- _TO DO_
Taking the line with "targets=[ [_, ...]" as the first and the line with "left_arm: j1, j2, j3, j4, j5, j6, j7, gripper" as the last, set down exactly every line in that range from the entries below, and no more.

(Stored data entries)
▼
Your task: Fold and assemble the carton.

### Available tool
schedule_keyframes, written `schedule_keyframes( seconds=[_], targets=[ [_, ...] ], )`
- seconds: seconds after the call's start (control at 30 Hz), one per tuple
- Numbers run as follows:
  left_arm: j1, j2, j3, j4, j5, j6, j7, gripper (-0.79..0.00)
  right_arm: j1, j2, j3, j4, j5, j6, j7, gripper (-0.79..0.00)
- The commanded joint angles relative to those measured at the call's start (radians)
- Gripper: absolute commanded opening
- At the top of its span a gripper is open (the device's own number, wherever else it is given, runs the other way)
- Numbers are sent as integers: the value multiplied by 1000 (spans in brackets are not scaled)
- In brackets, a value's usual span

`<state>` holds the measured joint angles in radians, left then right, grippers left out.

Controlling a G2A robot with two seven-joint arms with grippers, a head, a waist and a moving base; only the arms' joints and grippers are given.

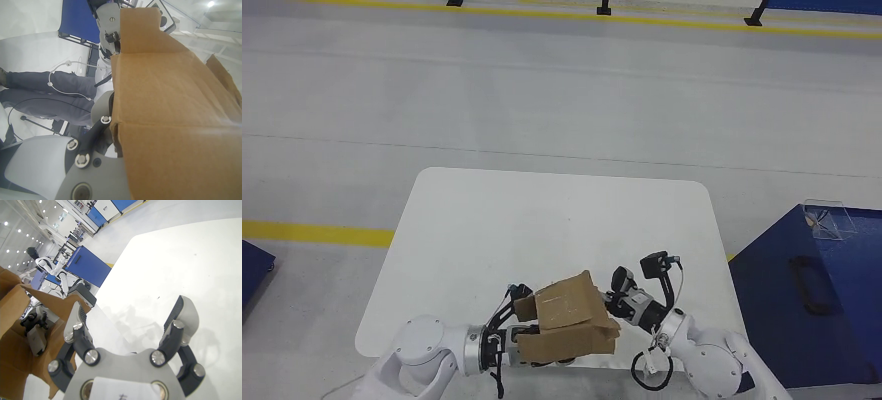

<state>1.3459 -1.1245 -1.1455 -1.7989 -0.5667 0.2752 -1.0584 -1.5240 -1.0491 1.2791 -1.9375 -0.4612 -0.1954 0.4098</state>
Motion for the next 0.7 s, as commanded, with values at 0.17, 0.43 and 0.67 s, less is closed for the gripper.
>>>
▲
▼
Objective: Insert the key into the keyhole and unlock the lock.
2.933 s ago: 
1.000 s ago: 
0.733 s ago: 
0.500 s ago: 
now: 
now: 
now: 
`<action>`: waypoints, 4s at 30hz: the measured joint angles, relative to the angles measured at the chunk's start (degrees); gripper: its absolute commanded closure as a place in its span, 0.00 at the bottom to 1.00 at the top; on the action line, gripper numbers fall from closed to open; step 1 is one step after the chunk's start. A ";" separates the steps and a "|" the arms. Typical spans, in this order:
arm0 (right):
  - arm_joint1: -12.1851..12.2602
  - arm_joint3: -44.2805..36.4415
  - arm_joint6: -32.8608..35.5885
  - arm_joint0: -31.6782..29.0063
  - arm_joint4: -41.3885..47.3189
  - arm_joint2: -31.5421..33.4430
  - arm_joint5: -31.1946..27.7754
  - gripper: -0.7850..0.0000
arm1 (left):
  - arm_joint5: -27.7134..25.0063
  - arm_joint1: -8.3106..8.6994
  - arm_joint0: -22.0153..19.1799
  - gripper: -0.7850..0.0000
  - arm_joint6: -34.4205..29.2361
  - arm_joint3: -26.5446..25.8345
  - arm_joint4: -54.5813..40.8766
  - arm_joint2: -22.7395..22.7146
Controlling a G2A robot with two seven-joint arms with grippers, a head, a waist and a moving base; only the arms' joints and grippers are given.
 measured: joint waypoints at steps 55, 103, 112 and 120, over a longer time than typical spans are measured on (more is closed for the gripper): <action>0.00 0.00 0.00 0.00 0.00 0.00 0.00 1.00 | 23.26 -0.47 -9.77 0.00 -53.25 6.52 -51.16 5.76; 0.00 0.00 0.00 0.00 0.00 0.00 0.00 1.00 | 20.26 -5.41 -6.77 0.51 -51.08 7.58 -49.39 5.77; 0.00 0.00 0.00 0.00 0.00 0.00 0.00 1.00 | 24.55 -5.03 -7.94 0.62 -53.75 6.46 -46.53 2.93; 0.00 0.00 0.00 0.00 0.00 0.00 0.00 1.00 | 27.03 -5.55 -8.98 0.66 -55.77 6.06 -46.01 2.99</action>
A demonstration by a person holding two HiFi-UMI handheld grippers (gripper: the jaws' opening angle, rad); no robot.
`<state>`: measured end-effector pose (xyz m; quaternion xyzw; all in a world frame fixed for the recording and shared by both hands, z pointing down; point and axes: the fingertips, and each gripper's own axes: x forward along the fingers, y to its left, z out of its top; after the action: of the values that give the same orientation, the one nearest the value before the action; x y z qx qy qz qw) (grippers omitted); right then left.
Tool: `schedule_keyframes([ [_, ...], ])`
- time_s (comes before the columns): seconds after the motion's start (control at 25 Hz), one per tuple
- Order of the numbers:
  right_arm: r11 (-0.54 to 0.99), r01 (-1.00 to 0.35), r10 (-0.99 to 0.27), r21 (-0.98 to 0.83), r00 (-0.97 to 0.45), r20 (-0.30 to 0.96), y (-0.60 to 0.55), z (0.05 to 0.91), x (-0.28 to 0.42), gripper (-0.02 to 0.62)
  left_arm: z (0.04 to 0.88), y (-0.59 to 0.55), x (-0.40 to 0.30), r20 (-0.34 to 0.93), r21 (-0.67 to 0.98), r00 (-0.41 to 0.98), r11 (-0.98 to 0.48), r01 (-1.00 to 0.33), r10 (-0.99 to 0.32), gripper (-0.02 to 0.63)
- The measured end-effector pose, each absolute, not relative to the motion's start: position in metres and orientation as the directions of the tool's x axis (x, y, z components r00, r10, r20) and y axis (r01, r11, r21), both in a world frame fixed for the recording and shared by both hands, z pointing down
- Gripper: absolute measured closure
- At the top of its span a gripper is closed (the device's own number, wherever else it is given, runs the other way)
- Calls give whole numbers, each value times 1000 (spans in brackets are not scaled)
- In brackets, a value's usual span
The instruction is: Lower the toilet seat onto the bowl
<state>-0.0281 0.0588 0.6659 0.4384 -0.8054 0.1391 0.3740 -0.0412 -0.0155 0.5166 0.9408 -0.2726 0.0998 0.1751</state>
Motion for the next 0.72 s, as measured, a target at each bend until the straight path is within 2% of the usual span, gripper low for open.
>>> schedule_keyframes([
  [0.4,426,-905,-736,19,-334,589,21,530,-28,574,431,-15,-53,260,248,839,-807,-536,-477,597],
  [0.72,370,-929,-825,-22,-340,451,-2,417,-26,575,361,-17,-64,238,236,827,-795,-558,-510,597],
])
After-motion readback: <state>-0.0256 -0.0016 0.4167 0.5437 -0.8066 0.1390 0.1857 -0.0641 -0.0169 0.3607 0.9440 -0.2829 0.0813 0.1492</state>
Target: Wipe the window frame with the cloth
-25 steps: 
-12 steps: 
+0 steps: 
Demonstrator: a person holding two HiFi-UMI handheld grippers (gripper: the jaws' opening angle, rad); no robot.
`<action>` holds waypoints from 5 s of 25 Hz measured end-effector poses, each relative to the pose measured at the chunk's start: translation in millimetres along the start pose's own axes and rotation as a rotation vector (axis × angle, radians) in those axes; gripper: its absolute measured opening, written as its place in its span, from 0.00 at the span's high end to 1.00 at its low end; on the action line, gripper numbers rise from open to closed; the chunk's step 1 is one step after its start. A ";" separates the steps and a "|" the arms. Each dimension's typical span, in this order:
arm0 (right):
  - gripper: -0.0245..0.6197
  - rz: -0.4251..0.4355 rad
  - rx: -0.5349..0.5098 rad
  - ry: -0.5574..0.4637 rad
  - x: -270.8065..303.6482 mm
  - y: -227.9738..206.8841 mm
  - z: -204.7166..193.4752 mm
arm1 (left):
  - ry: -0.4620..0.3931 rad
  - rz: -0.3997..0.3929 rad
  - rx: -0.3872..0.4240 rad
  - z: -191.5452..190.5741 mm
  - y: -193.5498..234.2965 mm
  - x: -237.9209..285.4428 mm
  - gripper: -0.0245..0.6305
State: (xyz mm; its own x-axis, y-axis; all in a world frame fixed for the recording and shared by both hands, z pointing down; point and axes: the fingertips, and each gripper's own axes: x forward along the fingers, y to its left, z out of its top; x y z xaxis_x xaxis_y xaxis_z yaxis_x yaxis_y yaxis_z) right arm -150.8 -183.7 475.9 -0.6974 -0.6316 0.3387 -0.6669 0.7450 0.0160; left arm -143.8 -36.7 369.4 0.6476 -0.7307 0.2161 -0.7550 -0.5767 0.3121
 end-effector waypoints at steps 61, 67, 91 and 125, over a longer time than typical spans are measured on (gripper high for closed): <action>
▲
- _EXERCISE ANSWER_
schedule_keyframes, written `schedule_keyframes( seconds=[_], targets=[ [_, ...] ], )`
- seconds: seconds after the call's start (control at 30 Hz), one per tuple
- Numbers run as follows:
  left_arm: j1, j2, j3, j4, j5, j6, j7, gripper (-0.79..0.00)

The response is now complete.